Lancet blasts aid 'industry' in Haiti chaos
AFP
PARIS - The leading medical journal The Lancet on Friday accused major aid organisations of corporate preening and self-interest that had contributed to bedlam in the effort to help Haiti.
"International organisations, national governments and non-governmental organisations are rightly mobilising, but also jostling for position, each claiming that they are doing the best for earthquake survivors," it said in an editorial.
An injured woman is treated at a makeshift hospital in Port-au-Prince
The Lancet did not name names and gave credit to "exceptional work in difficult circumstances" by aid workers.
But, the British journal said, "the aid sector (is) undoubtedly an industry in its own right" and, unpalatable as it might seem, scrutiny of motives and performance was justified.

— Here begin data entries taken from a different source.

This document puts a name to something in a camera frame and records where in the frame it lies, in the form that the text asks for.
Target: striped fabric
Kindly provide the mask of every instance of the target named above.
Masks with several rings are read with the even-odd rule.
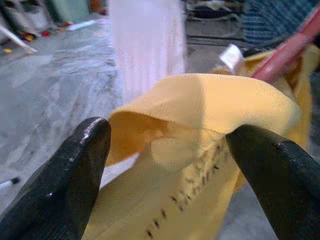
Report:
[[[242,18],[245,41],[253,46],[291,35],[319,0],[246,0]]]

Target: gray floor
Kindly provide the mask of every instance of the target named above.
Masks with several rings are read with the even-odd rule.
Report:
[[[121,104],[109,29],[109,24],[96,24],[62,32],[31,43],[37,55],[12,45],[13,54],[0,56],[0,182],[22,179],[0,191],[0,213],[74,126],[87,117],[107,118]],[[223,49],[189,44],[187,72],[206,73]],[[107,168],[102,181],[132,163]],[[277,239],[249,185],[234,194],[218,239]]]

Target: concrete floor
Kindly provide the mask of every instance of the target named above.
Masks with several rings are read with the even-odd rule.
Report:
[[[21,183],[0,192],[0,213],[31,174],[54,153],[81,120],[101,116],[121,104],[121,81],[110,47],[109,24],[62,32],[0,56],[0,182]],[[188,46],[189,73],[206,73],[219,63],[222,46]],[[106,168],[105,184],[133,160]],[[255,194],[246,184],[228,208],[219,240],[276,240]]]

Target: yellow fabric strap
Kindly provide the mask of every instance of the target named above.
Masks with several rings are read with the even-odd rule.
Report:
[[[247,59],[247,72],[269,54]],[[309,49],[275,87],[240,76],[170,76],[115,110],[109,118],[107,163],[141,154],[99,192],[83,239],[214,238],[234,190],[245,180],[225,135],[251,124],[308,150],[311,95],[306,79],[311,69],[305,64],[310,59],[317,64],[317,54]]]

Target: green object
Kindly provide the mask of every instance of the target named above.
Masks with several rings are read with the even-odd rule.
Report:
[[[46,0],[48,11],[55,21],[77,22],[89,16],[86,0]]]

"Large aid agencies and humanitarian organisations are often highly competitive with each other," The Lancet said.
"Polluted by the internal power politics and unsavoury characteristics seen in many big corporations, large aid agencies can be obsessed with raising money through their own appeal efforts.
"Media coverage as an end in itself is too often an aim of their activities. Marketing and branding have too high a profile.
"Perhaps worse of all, relief efforts in the field are sometimes competitive with little collaboration between agencies, including smaller, grass-roots charities that may have better networks in affected countries and so are well placed to immediately implement disaster relief."